• EXERCISE: Give the number of lines in these entries that contain the string "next", with no further comment.

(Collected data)
━━━

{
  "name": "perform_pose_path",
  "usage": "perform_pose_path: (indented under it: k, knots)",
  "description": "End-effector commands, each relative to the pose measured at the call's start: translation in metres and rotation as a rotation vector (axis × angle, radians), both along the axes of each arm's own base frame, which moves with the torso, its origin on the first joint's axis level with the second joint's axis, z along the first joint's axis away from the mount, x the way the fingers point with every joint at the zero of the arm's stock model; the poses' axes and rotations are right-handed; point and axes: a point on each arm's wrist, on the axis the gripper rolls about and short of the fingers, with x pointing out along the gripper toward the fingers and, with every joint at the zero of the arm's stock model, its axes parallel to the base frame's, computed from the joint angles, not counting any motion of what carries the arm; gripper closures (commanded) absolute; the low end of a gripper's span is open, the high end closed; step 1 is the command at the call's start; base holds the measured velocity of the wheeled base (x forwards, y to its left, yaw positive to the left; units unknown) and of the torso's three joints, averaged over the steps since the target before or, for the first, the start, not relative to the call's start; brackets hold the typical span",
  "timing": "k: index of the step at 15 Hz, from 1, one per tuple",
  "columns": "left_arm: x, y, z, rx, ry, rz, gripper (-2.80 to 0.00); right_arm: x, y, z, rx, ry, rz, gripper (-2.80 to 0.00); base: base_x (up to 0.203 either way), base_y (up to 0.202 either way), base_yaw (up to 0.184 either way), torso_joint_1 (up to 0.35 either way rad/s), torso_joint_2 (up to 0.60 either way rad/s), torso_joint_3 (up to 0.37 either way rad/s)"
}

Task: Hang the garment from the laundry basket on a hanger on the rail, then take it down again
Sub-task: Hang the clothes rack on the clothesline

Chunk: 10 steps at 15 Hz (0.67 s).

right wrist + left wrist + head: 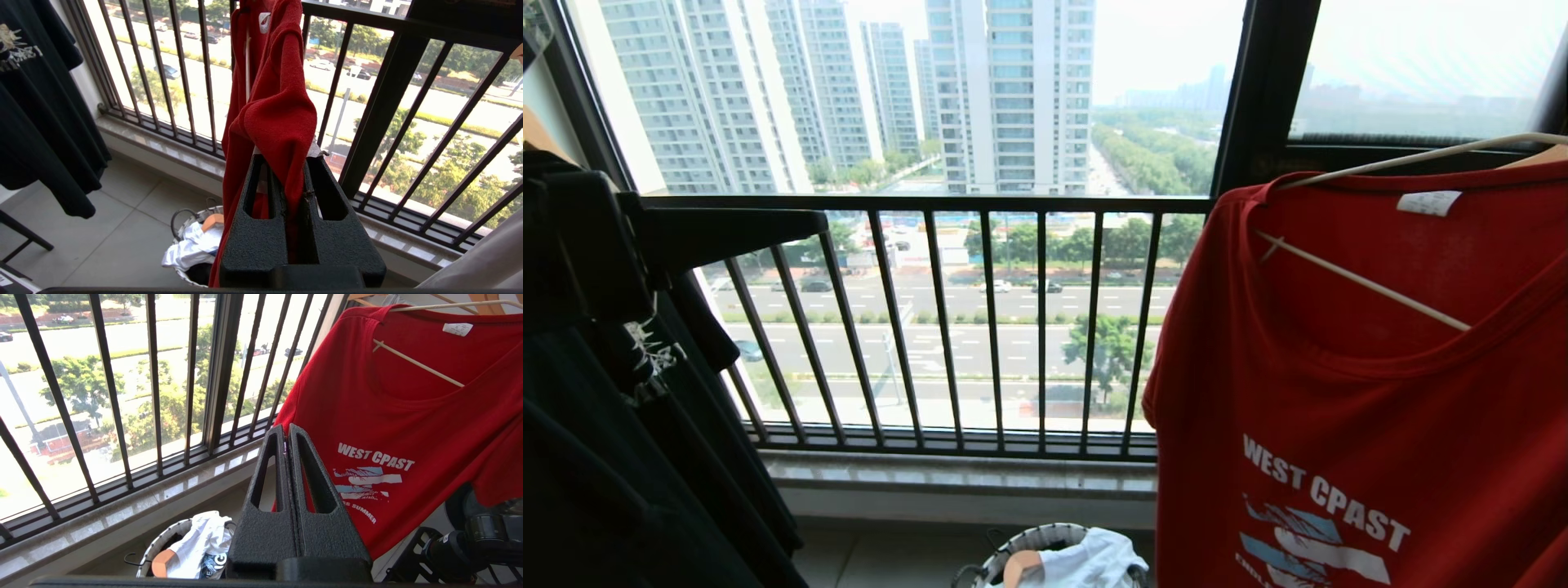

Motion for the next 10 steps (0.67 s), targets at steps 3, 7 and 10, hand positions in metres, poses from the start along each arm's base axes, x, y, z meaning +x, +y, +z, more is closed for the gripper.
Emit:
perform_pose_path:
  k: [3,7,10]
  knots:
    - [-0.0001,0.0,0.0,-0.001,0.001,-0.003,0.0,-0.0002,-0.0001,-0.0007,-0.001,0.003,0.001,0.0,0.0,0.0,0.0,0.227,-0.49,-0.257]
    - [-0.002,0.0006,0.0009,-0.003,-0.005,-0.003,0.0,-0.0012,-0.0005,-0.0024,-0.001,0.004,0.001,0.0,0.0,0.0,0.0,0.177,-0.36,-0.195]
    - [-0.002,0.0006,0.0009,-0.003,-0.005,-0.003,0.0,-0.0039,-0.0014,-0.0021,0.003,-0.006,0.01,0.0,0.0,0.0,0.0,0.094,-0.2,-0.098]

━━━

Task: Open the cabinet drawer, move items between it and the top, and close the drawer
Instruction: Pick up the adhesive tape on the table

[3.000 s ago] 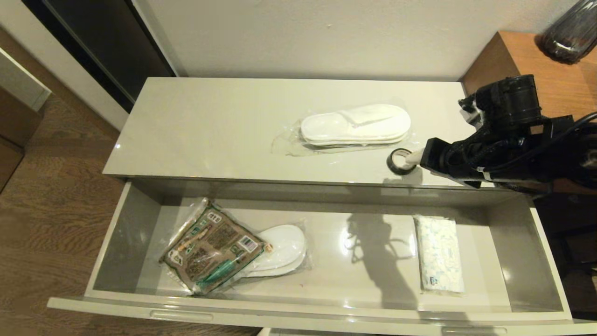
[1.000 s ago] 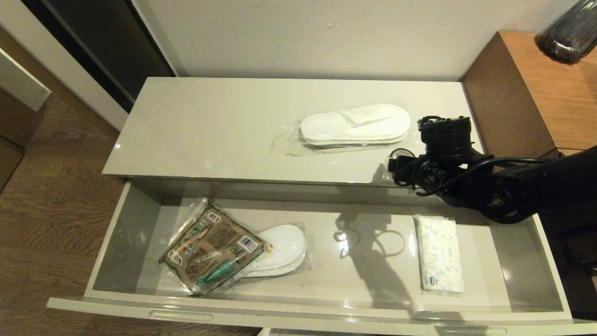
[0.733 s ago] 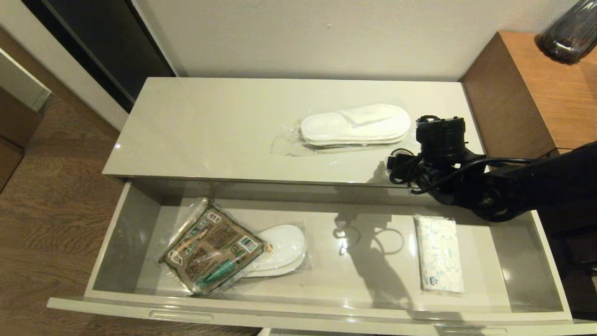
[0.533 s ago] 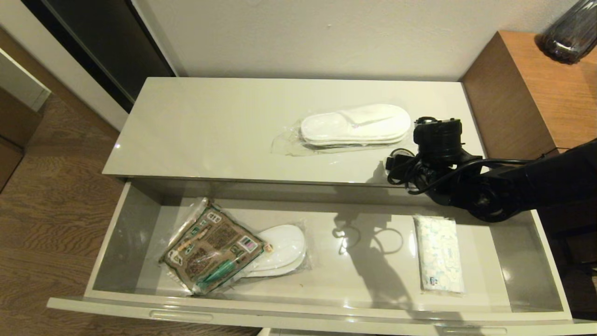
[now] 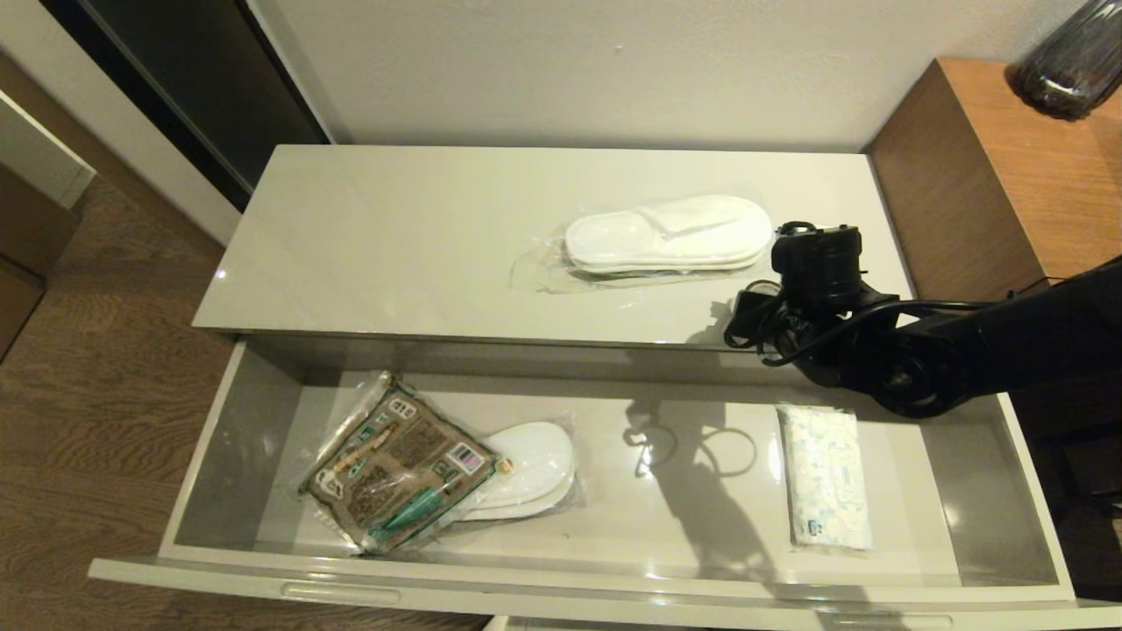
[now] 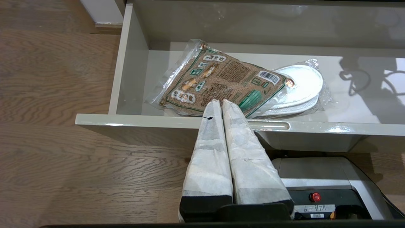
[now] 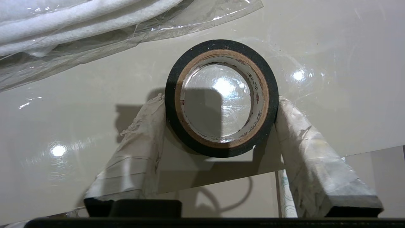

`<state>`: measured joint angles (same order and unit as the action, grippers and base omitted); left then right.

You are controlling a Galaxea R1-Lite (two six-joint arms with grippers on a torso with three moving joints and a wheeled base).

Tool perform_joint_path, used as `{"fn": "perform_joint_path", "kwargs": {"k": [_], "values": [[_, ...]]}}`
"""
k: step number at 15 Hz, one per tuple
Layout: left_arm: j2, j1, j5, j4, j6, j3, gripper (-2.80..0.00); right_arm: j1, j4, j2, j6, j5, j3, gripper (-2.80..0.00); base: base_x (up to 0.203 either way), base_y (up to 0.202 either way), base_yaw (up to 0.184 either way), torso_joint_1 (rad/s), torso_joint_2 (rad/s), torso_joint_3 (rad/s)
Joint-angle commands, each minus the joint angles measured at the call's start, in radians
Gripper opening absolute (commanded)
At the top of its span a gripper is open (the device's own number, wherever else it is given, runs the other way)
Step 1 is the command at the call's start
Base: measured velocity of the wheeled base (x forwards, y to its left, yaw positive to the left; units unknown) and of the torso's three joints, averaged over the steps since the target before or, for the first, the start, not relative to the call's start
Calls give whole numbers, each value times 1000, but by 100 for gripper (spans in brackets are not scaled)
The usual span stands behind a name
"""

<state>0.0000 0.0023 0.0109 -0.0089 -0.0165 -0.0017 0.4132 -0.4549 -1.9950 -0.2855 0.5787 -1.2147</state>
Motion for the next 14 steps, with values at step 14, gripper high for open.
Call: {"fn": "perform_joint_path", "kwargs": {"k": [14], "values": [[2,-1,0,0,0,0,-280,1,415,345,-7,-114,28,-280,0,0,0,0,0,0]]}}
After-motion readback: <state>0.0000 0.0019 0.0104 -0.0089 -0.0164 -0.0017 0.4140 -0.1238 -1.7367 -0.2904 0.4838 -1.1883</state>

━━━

• EXERCISE ANSWER: 2